China is already taking steps to ramp up its green energy industry. The country's top economic planning body, the National Development and Reform Commission (NDRC) said on its website two weeks ago that it has approved construction of two hydropower stations and two wind farms with a total capacity of 20 gW.
The Luding Hydropower Station in Sichuan will consist of four units, each with a 230-megawatt capacity and the Dongjing Hydropower plant in Guizhou province will also consist of four units, each with a 220-megawatt capacity. The two wind farms, the Rudong wind farm in Jiangsu province and Guyuan wind power station in Hebei province, will both have a 100.5-megawatt capacity.
China is also reportedly revising its energy development plans to nearly double its nuclear power capacity in the next decade, official sources said earlier.
The authorities will also start building eight more nuclear power plants in the next three years, with 16 reactors whose total installed capacity will surpass 10 gW, according to NEA.
There are currently 11 nuclear reactors in operation in the country with a combined capacity of about 9 gW, supplying around 1 percent of the country's energy needs.

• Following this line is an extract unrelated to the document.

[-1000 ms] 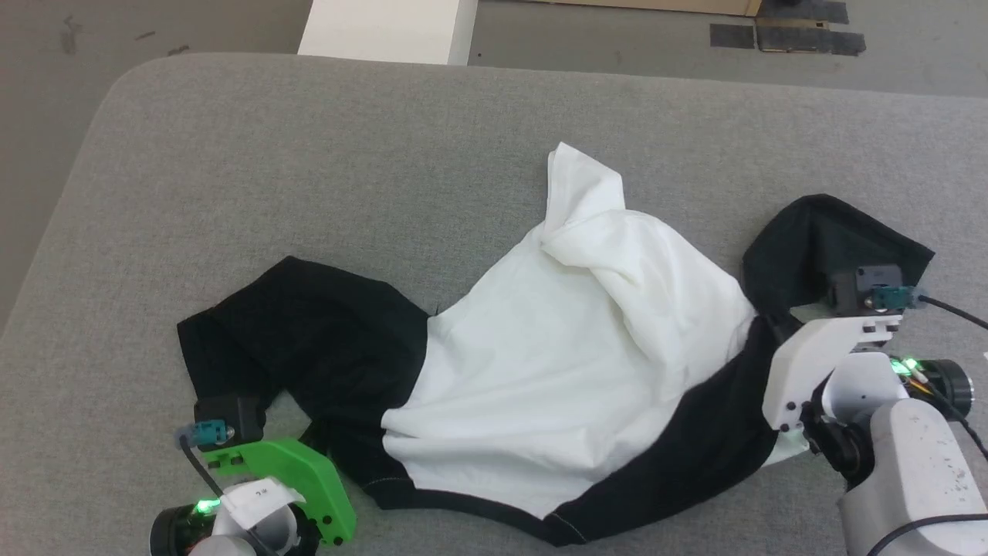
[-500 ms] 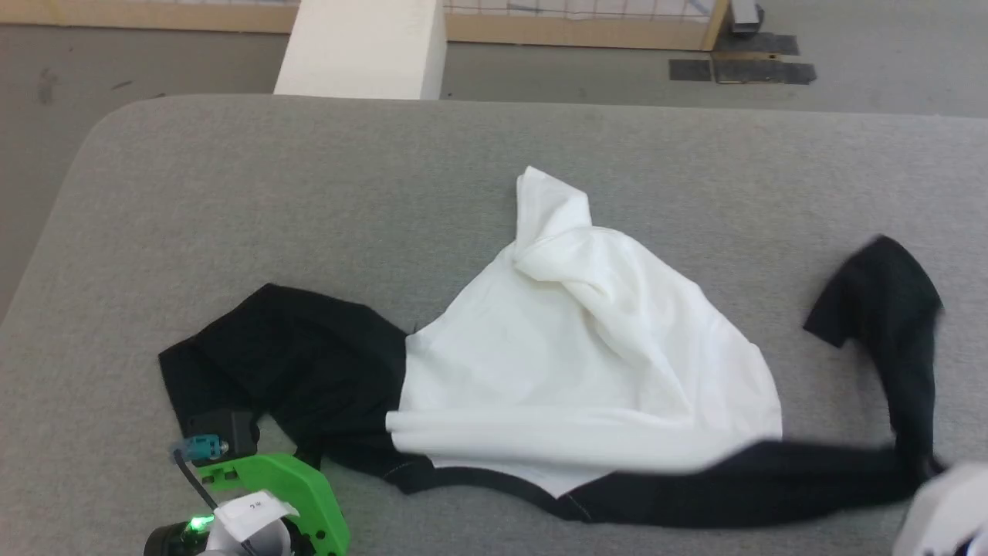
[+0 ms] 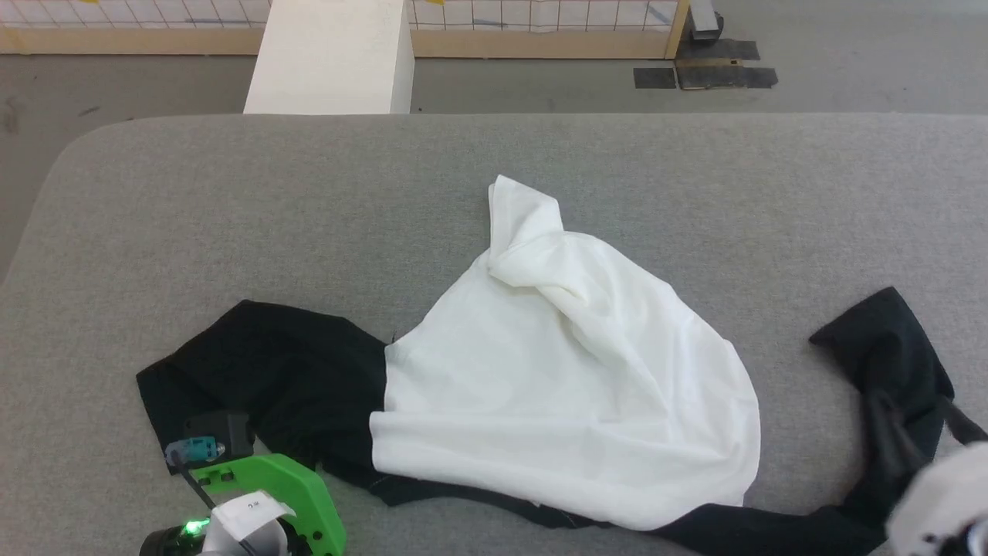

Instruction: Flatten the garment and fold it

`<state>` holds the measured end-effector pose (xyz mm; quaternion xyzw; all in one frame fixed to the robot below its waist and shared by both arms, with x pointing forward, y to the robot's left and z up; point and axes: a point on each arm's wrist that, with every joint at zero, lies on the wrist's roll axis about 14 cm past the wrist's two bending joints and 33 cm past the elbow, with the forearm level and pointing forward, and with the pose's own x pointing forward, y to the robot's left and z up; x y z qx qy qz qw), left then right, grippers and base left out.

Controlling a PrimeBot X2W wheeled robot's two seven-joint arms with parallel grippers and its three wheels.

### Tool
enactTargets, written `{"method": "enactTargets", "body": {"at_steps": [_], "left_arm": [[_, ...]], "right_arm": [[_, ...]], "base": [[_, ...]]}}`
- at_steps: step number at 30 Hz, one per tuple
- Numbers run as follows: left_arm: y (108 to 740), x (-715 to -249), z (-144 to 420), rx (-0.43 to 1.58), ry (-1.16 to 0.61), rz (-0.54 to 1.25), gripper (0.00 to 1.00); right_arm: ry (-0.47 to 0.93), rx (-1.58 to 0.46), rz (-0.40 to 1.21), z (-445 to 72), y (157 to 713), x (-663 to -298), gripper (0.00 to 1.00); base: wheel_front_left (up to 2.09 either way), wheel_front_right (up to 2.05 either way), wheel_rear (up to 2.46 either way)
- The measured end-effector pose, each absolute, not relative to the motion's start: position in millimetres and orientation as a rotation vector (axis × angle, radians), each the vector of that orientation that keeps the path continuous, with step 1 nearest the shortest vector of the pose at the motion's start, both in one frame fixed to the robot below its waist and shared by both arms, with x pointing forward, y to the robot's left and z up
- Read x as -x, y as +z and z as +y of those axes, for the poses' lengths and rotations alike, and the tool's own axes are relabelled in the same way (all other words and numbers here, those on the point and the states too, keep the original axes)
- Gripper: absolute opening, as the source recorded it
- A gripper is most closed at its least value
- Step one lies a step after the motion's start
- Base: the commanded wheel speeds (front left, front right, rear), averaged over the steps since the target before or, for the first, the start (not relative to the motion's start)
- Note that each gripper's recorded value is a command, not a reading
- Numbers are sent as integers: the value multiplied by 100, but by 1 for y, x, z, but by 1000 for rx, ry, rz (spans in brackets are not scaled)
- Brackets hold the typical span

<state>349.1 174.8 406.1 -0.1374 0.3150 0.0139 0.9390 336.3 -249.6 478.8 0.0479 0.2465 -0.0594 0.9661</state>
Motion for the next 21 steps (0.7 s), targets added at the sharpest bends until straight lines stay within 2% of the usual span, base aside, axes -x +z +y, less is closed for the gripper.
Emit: {"method": "enactTargets", "body": {"at_steps": [1, 4, 8, 14, 15, 16, 17, 21], "left_arm": [[405, -348, 175, 281, 31, 646, 0], [404, -348, 175, 282, 30, 650, 0], [402, -346, 176, 284, 36, 656, 0], [401, -346, 178, 290, 46, 655, 0], [401, -347, 178, 290, 46, 656, 0], [401, -347, 178, 292, 45, 655, 0], [400, -347, 179, 294, 47, 654, 0], [399, -352, 178, 297, 44, 648, 0]], "right_arm": [[-28, -81, 447, -219, 485, -359, 100], [48, -73, 495, -192, 467, -373, 100], [124, -50, 626, -165, 432, -384, 100], [156, 24, 868, -153, 383, -388, 100], [163, 28, 901, -151, 378, -389, 95], [169, 32, 916, -149, 378, -392, 29], [179, 37, 919, -146, 379, -399, 0], [201, 65, 880, -139, 388, -430, 0]], "base": [[0, 0, 0], [0, 0, 0], [0, 0, 0], [0, 0, 0], [0, 0, 0], [0, 0, 0], [0, 0, 0], [0, 0, 0]]}}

NEA head Zhang last year said the country would raise the share of nuclear power in the national energy mix from 4 percent in 2006 to 5 percent by 2020, with a total nuclear power of 40 gW by that year. The revised energy development plan ups the targeted capacity to 70 gW by 2020.
The country also set a higher goal for its wind power industry. Starting this year, China will build several large wind farms over the next 10 years, each with a generating capacity in excess of 10gW, in Gansu, Hebei and Jiangsu provinces, and Inner Mongolia autonomous region, said Shi Lishan, deputy director of the Renewable Energy Department of NEA.

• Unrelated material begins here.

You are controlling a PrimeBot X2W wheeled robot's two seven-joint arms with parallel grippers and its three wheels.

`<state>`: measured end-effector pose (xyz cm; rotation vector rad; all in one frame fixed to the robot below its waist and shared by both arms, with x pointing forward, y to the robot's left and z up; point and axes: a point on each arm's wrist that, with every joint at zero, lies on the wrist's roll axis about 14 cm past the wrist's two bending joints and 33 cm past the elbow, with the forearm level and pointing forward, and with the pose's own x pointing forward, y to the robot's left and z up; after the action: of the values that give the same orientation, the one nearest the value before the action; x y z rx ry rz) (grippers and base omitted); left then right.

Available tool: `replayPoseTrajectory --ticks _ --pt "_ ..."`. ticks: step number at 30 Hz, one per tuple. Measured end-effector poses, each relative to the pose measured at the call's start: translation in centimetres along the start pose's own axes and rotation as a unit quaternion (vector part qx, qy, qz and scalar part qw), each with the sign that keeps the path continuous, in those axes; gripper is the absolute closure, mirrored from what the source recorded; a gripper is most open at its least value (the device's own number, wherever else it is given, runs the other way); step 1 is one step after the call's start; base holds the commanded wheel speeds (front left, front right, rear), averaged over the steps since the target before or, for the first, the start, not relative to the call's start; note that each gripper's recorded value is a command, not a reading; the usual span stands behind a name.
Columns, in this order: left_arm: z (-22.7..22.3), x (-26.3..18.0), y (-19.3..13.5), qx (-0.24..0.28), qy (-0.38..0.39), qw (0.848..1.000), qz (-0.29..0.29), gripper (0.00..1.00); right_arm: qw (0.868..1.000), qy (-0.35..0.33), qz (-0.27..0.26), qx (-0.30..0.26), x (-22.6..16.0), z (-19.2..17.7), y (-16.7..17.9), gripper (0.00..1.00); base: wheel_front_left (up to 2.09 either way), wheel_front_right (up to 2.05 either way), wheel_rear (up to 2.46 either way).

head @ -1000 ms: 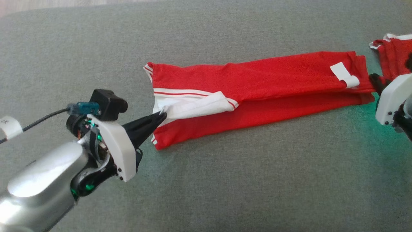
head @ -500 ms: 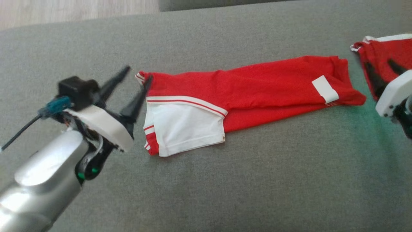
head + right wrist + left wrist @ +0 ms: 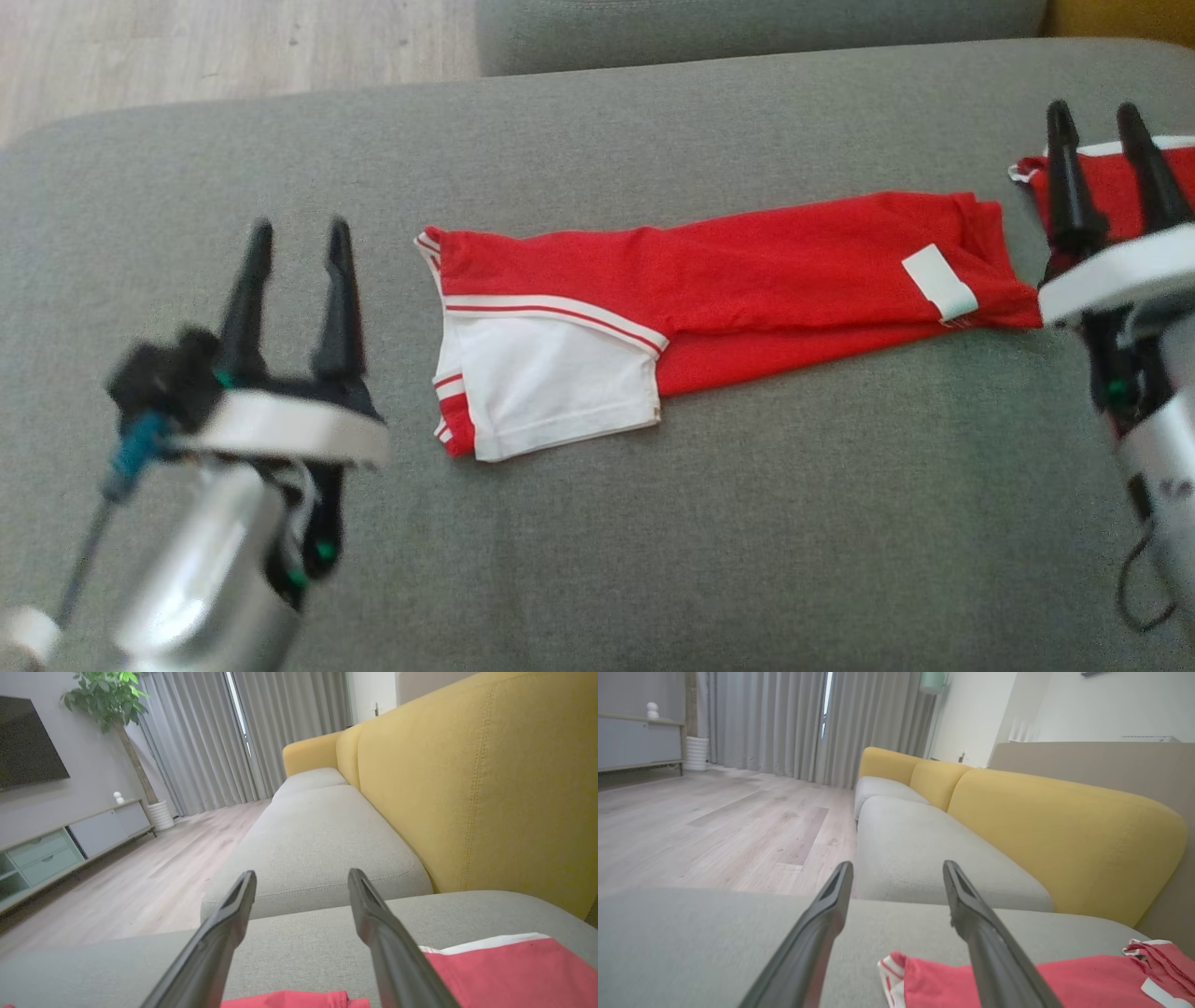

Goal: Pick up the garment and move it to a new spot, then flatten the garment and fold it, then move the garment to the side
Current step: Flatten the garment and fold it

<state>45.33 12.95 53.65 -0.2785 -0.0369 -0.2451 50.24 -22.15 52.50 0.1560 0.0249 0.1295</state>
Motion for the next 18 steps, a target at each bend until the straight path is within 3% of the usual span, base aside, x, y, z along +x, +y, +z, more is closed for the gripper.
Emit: replayPoseTrajectory --ticks 4,10,18 --pt "-2.1 -2.4 -0.1 0.001 0.007 1.000 0.026 0.00 0.999 -0.023 0.000 0.031 -1.6 -0.9 1.7 0.00 0.00 0.00 0.00" --pt "-3.7 -4.4 -0.5 -0.017 0.008 0.999 0.039 0.00 0.998 0.025 -0.007 0.049 -5.4 -6.6 4.1 0.00 0.00 0.00 0.00" --pt "-5.2 -4.4 -0.1 -0.018 0.018 0.999 0.033 0.00 0.998 0.048 -0.025 0.025 -4.4 -8.1 2.8 0.00 0.00 0.00 0.00"
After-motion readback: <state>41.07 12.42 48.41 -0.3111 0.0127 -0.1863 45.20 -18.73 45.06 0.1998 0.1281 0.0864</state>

"The country's wind power capacity will reach 100 gW by 2020," Shi said. Under the previous plan China's wind power was set to hit 30 gW by 2020.
Zhang said at a meeting on the nation's energy strategy in February that the country's current oversupply of electricity offers a good opportunity to solve chronic problems in the energy sector, such as reliance on thermal power and high environmental costs.
"China should speed up its effort to improve energy mix," Zhang said.
China currently relies on coal-fired plants for about 80 percent of its total energy needs.
In its power industry investment forecast published on Feb 14, the China Electricity Council (CEC), a government-backed industry association, said more of this year's investment in power generation would go to the renewable energy sectors. Investment in the power sector may total 650 billion yuan this year, with 46 percent of it used in power generation and the rest assigned to build and upgrade power grids.
Statistics released by the China Electricity Council (CEC) early last month showed that investment in wind power and nuclear power infrastructure last year rose 88 percent and 72 percent, respectively, from 2007, the CEC said. In contrast, the country's investment for the construction of thermal power plants declined by 22 percent year-on-year.
As a result the amount of energy used for each unit of GDP fell by 4.5 percent last year, said Liu Gang, deputy head of NEA.
But some industry analysts are pessimistic about alternative energy's prospects in a slowing global economy.
"People might still have some interest in renewable energy, but they are no longer crazy about it. The economic crisis will cause a decline in green energy projects in 2009," said Zhou Tao, an analyst with Great Wall Securities.
Dramatically dropping crude oil and coal prices could take also take some shine off the clean energy industry.
"Such projects will also have a hard time raising funds from the lackluster stock market or getting them from banks, which are tightening lending rules," Zhou said.